Exercise requirements: Exact copy, pictures excluded: write out every line below.

Data section:
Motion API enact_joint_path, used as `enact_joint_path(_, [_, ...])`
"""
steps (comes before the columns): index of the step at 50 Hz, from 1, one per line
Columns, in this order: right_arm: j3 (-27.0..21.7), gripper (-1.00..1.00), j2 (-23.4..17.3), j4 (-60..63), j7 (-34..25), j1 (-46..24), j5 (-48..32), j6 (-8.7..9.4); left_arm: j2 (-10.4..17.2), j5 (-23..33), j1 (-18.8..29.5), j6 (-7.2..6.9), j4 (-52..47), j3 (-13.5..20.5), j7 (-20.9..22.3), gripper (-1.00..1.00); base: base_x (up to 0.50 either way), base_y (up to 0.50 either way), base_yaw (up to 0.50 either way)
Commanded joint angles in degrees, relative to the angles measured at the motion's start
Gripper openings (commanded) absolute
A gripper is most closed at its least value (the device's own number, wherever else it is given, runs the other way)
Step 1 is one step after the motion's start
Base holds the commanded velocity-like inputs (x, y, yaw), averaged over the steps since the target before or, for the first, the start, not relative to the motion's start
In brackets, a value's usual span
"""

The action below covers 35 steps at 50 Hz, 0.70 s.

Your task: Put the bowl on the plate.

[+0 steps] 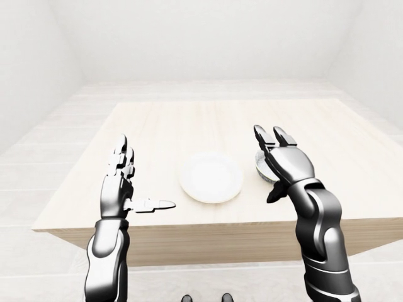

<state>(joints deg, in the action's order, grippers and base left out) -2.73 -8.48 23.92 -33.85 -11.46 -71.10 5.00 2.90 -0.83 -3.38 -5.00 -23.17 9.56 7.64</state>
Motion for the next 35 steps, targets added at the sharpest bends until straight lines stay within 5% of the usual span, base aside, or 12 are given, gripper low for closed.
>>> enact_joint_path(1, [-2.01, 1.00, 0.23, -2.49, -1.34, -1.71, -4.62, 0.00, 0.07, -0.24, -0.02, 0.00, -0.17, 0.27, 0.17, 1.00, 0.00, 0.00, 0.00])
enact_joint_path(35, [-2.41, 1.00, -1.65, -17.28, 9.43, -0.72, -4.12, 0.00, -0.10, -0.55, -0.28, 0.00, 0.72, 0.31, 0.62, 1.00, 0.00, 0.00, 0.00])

Output for this task:
Motion API enact_joint_path, used as `enact_joint_path(_, [_, ...])`
"""
steps (comes before the columns): index of the step at 50 Hz, from 1, one per line
Columns, in this order: right_arm: j3 (-27.0..21.7), gripper (-1.00..1.00), j2 (-23.4..17.3), j4 (-60..63), j7 (-34..25), j1 (-46..24), j5 (-48..32), j6 (-8.7..9.4); left_arm: j2 (-10.4..17.2), j5 (-23..33), j1 (-18.8..29.5), j6 (-7.2..6.9), j4 (-52..47), j3 (-13.5..20.5), j7 (-20.9..22.3), gripper (-1.00..1.00); base: base_x (up to 0.50 either way), base_y (up to 0.50 either way), base_yaw (up to 0.50 either way)
Commanded joint angles in degrees, relative to the angles measured at the motion's start
Gripper openings (commanded) absolute
A gripper is most closed at its least value (the device's own number, wherever else it is given, runs the other way)
Step 1 is one step after the motion's start
Base holds the commanded velocity-like inputs (x, y, yaw), averaged over the steps since the target before or, for the first, the start, not relative to the motion's start
In brackets, a value's usual span
"""

The action below covers 35 steps at 50 Hz, 0.70 s.

Your task: Put the bowl on the plate.

[+0 steps] 

<state>(joints deg, in the action's order, grippers and base left out) -2.73 -8.48 23.92 -33.85 -11.46 -71.10 5.00 2.90 -0.83 -3.38 -5.00 -23.17 9.56 7.64</state>
Motion for the next 35 steps, targets added at the sharpest bends until straight lines stay within 5% of the usual span, base aside, or 12 are given, gripper low for closed.
>>> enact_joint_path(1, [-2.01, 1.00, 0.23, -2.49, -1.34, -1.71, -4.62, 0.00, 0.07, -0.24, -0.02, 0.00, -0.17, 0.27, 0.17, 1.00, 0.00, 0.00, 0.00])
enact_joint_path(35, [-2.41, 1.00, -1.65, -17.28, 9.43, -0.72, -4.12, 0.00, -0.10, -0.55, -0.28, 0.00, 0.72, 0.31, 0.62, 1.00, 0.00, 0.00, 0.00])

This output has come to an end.